### WHAT THE EXERCISE ASKS:
When you reach the line containing "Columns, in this" in the entries below, start writing out each line exactly, and stop after the line containing "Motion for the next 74".

### EXERCISE MATERIALS:
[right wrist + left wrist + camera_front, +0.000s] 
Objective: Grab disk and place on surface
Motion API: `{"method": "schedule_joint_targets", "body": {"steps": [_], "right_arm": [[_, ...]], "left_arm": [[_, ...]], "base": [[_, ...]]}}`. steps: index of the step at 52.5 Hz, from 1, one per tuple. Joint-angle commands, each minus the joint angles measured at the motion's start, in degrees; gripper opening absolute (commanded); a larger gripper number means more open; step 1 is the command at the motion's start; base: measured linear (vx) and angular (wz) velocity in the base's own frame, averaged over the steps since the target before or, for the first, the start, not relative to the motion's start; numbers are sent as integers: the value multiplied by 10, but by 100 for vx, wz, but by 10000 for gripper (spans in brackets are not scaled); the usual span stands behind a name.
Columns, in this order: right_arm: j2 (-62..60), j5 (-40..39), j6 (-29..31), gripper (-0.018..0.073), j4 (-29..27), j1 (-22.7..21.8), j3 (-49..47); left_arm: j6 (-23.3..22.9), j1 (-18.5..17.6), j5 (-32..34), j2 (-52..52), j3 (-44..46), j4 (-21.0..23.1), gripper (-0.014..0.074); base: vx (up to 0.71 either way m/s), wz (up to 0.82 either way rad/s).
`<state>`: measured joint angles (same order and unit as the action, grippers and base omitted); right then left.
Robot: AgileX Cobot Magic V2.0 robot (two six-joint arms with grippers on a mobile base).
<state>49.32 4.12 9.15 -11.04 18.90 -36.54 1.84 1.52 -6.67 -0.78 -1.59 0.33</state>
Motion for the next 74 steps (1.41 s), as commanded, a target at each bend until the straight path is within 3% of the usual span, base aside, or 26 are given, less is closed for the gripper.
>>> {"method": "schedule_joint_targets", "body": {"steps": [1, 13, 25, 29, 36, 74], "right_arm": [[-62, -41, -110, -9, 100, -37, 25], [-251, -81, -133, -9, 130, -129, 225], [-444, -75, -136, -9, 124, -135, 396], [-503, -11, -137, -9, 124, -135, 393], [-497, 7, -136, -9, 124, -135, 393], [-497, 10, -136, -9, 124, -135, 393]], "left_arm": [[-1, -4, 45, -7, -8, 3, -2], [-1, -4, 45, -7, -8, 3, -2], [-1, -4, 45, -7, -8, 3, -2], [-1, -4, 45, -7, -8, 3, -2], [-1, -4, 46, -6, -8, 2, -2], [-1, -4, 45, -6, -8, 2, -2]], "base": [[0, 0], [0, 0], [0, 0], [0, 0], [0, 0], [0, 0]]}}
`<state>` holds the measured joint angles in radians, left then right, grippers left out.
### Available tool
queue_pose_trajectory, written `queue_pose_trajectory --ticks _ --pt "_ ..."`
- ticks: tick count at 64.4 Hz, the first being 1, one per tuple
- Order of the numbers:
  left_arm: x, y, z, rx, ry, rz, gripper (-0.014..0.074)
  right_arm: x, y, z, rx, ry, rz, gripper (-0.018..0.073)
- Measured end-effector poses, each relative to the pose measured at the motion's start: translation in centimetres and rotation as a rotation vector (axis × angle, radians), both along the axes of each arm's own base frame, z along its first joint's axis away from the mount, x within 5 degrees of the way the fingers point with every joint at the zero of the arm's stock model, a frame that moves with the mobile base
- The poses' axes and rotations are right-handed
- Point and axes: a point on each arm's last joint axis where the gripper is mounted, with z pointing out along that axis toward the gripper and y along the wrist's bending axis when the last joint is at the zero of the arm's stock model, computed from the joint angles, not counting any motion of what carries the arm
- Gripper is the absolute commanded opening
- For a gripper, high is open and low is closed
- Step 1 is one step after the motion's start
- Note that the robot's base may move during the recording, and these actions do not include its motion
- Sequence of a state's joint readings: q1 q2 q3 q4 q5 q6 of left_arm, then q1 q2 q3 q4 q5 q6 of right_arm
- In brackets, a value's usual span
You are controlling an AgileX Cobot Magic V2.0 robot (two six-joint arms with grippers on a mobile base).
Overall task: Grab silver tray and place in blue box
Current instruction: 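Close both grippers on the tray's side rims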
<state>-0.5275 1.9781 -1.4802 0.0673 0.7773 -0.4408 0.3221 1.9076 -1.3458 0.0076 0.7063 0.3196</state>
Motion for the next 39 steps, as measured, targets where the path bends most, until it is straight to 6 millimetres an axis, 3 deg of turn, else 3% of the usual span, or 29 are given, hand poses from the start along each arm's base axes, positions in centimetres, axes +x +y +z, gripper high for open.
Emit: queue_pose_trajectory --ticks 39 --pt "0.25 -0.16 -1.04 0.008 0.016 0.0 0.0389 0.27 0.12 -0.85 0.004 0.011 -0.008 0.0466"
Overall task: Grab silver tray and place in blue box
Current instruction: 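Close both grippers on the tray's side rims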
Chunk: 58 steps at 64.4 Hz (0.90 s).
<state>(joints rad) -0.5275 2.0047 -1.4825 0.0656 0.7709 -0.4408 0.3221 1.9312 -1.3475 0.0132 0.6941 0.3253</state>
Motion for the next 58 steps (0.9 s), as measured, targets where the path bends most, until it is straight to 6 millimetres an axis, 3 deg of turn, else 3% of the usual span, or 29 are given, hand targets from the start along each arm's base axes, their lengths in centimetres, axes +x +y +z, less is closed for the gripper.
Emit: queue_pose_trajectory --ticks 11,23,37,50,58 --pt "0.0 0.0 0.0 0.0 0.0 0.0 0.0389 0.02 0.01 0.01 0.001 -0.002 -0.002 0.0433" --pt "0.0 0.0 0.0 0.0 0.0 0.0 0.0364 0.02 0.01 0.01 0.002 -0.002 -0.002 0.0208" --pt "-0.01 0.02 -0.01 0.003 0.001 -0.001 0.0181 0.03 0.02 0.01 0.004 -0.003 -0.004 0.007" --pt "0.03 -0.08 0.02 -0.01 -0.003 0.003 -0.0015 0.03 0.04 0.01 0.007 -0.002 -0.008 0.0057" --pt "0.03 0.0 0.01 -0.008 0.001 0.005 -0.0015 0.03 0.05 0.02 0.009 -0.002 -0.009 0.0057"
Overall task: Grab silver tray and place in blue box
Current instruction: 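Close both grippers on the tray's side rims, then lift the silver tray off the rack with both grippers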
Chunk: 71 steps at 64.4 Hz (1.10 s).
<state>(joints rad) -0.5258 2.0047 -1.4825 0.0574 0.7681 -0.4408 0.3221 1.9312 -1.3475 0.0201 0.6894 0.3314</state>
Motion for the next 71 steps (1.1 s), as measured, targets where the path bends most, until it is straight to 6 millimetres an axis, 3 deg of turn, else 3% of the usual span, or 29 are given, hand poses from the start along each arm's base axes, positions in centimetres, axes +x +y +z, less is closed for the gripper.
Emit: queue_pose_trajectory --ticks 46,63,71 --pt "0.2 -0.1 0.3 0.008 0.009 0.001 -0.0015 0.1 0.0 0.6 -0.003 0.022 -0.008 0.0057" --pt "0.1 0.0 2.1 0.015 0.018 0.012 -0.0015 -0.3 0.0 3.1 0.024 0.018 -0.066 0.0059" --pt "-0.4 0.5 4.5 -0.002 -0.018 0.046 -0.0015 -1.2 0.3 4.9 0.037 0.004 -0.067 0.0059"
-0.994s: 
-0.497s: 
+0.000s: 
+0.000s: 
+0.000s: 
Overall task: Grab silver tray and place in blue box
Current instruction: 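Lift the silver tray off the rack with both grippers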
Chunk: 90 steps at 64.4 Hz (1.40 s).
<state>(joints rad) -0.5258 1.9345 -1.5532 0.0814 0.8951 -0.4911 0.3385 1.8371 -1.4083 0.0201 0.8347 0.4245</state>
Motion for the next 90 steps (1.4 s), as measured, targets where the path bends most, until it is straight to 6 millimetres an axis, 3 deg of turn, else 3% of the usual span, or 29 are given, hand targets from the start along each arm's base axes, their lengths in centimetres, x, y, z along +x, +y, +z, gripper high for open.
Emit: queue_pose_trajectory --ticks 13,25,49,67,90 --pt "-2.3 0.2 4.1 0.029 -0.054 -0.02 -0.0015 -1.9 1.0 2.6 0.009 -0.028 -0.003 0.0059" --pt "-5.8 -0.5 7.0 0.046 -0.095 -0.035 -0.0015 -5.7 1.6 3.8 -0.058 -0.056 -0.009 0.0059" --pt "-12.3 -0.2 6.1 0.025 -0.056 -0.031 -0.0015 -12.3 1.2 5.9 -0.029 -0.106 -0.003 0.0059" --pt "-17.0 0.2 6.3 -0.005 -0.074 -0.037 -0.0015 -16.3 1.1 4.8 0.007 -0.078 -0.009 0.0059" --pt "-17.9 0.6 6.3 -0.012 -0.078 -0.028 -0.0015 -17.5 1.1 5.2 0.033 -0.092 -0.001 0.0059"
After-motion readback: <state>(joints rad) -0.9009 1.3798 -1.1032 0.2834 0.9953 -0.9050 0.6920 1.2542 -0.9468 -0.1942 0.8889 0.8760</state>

### THE COMPLETED TASK:
Columns, in this order: right_arm: j2 (-62..60), j5 (-40..39), j6 (-29..31), gripper (-0.018..0.073), j4 (-29..27), j1 (-22.7..21.8), j3 (-49..47); left_arm: j6 (-23.3..22.9), j1 (-18.5..17.6), j5 (-32..34), j2 (-52..52), j3 (-44..46), j4 (-21.0..23.1), gripper (-0.014..0.074); base: vx (up to 0.71 either way m/s), wz (up to 0.82 either way rad/s).
`<state>`: measured joint angles (same order and unit as the action, grippers and base omitted); right then left.
Robot: AgileX Cobot Magic V2.0 robot (two six-joint arms with grippers on a mobile base).
<state>49.32 4.12 9.15 -11.04 18.90 -36.54 1.84 1.52 -6.67 -0.78 -1.59 0.33</state>
Motion for the next 74 steps (1.41 s), as commanded, a target at each bend until the straight path is within 3% of the usual span, base aside, or 26 are given, less is closed for the gripper.

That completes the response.